HLA data from approximately 500 sickle cell patients transplanted in an EBMT center from an HLA-identical sibling donor will be collected, along with patient clinical characteristics, donor characteristics, details of the transplantation protocol and HSCT outcome. Concerning the outcomes, we will focus more specifically on mortality, but also on rejection, acute and chronic GVHD, chimerism and post-HSCT infections.
HLA data from approximately 70 patients, transplanted from an unrelated donor, will be collected, along with patient clinical characteristics and transplantation outcomes. The patient / donor HLA discrepancies will be characterized and in particular, in-depth studies on the variations of HLA-DRB1 in the germline will be carried out.
The main objective of this study will be to analyze the risk of mortality linked to the FEY motif in sickle cell patients who have undergone a HSCT.
The secondary objectives of the study will be to demonstrate whether the FEY motif is also linked to the risk of rejection, acute or chronic GvHD, chimerism and infections.
The incidence of this pattern will be analyzed to demonstrate its prevalence in patients of African descent.
Furthermore, the study will assess whether other motifs in the same position (in the peptide-binding region) are linked to an increased risk of transplantation related mortality.

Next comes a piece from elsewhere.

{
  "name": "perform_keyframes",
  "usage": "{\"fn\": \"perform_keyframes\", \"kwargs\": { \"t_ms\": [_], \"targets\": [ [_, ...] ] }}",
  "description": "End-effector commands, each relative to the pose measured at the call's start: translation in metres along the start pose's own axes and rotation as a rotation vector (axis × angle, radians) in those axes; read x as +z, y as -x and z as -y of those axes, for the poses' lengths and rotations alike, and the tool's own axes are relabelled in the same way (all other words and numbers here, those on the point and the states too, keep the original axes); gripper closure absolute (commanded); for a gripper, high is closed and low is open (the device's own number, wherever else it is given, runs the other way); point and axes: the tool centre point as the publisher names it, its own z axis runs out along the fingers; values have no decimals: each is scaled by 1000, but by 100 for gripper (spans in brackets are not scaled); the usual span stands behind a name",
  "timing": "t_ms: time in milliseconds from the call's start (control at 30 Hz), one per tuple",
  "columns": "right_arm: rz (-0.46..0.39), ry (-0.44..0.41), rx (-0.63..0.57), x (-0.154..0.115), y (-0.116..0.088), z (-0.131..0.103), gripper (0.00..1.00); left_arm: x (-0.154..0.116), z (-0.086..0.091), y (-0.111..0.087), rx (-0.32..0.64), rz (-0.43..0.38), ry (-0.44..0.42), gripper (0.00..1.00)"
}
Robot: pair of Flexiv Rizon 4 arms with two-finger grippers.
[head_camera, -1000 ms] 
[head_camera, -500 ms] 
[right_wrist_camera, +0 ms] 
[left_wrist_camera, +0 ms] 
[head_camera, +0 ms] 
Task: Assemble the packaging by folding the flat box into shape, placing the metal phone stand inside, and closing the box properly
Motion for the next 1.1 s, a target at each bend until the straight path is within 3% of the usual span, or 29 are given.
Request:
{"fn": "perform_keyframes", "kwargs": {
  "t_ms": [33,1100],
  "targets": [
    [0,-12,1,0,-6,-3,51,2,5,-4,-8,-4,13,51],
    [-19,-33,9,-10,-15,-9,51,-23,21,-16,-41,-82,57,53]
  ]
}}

The results of our study could predict the outcomes of HSCT for SCD patients and, thus, guide doctors on the choice of indications and transplantation methods, adapted to the risk, in order to increase the monitoring of post-transplant complications in patients with higher risk of mortality.
1. to assess whether a major risk of transplantation related mortality is linked to the presence of the FEY motif;
2. to demonstrate whether the FEY motif is also linked to an increased risk of rejection, acute or chronic GvHD, chimerism and infections;
3. to evaluate the frequency of the FEY motif on residues 26/28/30 of HLA-DRB1 in sickle cell patients;
4. to assess whether other motifs in the same position (in the peptide-binding region) are linked to an increased risk of transplantation related mortality.
• SCD patients transplanted from an HLA identical sibling or an unrelated donor before December 31st 2019
• Available HLA data for patients and donors in intermediate/ high resolution typing.